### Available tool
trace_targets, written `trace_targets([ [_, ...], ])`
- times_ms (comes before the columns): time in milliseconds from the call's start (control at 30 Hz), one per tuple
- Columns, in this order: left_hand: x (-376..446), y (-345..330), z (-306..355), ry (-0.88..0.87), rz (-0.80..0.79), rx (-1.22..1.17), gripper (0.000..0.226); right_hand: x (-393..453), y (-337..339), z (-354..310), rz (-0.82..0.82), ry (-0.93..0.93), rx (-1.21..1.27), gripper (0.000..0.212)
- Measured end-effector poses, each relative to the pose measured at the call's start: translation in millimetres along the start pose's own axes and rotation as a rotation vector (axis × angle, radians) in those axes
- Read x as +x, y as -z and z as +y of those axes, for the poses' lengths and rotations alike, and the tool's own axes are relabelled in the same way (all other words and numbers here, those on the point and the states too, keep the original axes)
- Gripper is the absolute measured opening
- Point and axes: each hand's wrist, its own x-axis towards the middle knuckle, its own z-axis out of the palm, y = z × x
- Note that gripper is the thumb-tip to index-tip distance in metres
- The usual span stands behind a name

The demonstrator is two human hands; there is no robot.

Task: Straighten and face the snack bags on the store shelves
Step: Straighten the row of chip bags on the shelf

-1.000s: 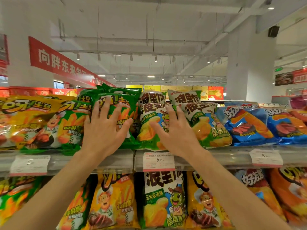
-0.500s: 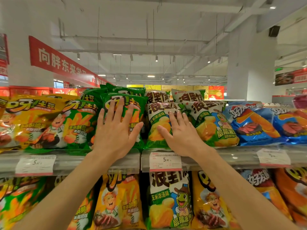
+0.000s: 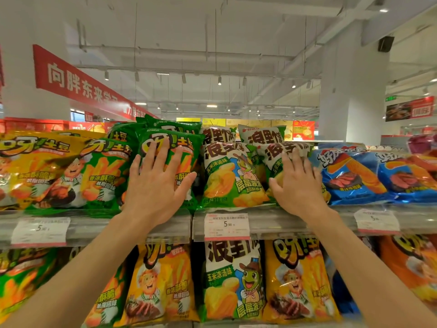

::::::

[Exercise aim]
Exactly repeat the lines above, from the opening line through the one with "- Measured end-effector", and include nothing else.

[Problem solution]
### Available tool
trace_targets, written `trace_targets([ [_, ...], ])`
- times_ms (comes before the columns): time in milliseconds from the call's start (control at 30 Hz), one per tuple
- Columns, in this order: left_hand: x (-376..446), y (-345..330), z (-306..355), ry (-0.88..0.87), rz (-0.80..0.79), rx (-1.22..1.17), gripper (0.000..0.226); right_hand: x (-393..453), y (-337..339), z (-354..310), rz (-0.82..0.82), ry (-0.93..0.93), rx (-1.21..1.27), gripper (0.000..0.212)
- Measured end-effector poses, each relative to the pose measured at the call's start: translation in millimetres along the start pose's own axes and rotation as a rotation vector (axis × angle, radians) in those axes

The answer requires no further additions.